Today is the last day of November, the last day of National Novel Writing Month, and a day in which thousands of writers wish that their keyboards came with an ‘Extend Deadline’ button. According to the official count, as of this morning, 15.5 million words have been written and verified by NaNoWriMo participants, and over $858,000 were raised to fund the writing outreach programs of the Office of Letters & Light.

There’s no part of that that isn’t awesome.

Every year since I finished Howard Carter Saves the World, I stop at some point in the last week of November to to read through the #NaNoWriMo Twitter feed and inevitably, I find authors boiling with existential angst and self-loathing because they weren’t going to make it.

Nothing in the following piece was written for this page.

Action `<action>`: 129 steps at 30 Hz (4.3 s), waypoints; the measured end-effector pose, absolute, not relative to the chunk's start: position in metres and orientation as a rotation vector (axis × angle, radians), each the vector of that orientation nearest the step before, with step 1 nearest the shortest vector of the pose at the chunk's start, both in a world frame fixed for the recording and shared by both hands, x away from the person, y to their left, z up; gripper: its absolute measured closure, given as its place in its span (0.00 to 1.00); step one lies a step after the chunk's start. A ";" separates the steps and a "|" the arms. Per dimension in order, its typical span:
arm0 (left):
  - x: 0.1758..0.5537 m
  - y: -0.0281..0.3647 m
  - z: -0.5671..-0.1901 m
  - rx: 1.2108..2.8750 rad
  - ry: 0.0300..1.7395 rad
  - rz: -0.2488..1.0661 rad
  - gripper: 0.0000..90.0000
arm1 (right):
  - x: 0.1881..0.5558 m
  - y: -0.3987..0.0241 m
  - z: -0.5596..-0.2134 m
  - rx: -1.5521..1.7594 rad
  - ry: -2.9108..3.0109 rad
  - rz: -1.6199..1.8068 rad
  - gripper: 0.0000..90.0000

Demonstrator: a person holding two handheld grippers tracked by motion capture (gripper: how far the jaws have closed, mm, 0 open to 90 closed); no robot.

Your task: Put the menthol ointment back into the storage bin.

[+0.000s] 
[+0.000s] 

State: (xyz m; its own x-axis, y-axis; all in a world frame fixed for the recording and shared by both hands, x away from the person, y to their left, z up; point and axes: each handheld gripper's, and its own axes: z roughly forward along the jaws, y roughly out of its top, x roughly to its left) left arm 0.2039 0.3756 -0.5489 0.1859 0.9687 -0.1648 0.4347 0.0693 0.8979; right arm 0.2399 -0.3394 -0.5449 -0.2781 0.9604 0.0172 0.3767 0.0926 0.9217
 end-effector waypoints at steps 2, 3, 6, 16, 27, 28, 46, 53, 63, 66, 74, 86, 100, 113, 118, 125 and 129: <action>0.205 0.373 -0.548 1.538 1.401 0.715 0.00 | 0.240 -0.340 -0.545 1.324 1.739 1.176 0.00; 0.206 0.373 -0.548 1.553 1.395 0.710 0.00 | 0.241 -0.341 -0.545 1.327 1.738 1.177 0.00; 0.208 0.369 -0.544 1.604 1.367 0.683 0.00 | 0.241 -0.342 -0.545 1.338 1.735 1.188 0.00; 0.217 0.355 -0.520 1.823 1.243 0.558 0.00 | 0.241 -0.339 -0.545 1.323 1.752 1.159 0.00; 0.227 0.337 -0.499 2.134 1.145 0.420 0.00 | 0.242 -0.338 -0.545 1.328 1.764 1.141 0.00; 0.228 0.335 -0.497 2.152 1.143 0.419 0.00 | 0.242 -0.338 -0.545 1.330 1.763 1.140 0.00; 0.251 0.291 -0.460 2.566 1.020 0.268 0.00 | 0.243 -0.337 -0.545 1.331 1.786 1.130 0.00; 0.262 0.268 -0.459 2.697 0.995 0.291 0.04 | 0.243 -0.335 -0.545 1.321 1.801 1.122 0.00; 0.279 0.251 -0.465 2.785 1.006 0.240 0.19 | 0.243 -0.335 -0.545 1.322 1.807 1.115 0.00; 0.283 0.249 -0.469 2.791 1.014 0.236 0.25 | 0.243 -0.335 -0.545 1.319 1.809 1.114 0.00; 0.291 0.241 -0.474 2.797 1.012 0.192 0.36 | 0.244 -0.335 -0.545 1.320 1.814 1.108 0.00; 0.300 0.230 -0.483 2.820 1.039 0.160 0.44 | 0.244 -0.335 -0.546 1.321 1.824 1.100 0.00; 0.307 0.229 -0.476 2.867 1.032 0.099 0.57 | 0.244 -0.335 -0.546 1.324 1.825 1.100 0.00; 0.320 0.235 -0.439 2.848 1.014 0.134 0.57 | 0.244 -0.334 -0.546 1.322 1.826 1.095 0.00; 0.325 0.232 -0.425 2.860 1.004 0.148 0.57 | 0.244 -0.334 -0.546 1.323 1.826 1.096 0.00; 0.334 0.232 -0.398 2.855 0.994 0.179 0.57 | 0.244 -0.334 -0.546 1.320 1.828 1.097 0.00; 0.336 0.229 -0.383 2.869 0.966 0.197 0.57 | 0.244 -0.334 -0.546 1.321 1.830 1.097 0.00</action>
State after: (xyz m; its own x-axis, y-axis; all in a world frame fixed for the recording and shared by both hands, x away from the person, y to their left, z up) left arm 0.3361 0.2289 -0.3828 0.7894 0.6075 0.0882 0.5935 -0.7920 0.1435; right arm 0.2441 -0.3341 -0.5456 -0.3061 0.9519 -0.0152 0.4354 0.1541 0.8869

They weren’t going to win.

And that seems decidedly less awesome.

Most years, I write a pep talk. I didn’t this year because it’s come to my attention that when people need a pep talk most isn’t during, it’s after. Especially if they didn’t hit the 50,000 mark.

The NaNoWriMo movement gets a lot of crap, and I’m on record defending the validity of the idea, but that does not mean it is without flaws. If there was one thing I could change about the way we talk about this effort, it would be to eliminate the word “Winner” from the conversation. Anyone who manages to vomit 50,000 words into the word counter — any words will do — is a winner; everyone else is, by extension, a loser. And that’s a false premise.

Howard Carter didn’t win in November. If winning is, indeed, a Thing, then it won when I signed the publishing contract with Crooked Cat. Two years later. For my money, that losing effort was anything but.

I suspect that we all know this and we just forget it in the heat of the moment, but it doesn’t hurt to pop a reminder out there.

Nevertheless, as the minutes tick away toward the midnight deadline, those who did not complete their 50k will inevitably fume and fuss and glare at their screens and think of ways to pad their numbers. Do outlines count? Character notes? This old short story that has a character with the same name? Some of them will make it across the finish line and some will not.

I want to remind those people that the inability to write a novel in 30 days does not make you less of a writer. It’s entirely possible that it makes you more of one. So as this imaginary deadline approaches I want all of you to promise me not to take this too seriously.

This is a celebration of the novel, not a celebration of the deadline.

Your worth as a writer is not on the line.

Congratulations to those who will receive that postage-stamp sized digital diploma. You wrote quickly, and I hope you wrote well. Post your plaque on Facebook or Twitter, accept the plaudits of your peers and sleep well tonight.

Whether you ‘won’ or not, tomorrow it will be December and you will all sit down at the computer out of habit, take a deep breath, and look back at your share of those nearly 3 billion words, and wonder “What now?”

The answer is the same for all of you, win, lose or draw:  Make a fresh cup of your favorite morning beverage, congratulate yourself for surviving, and then hit that extend deadline button and keep writing.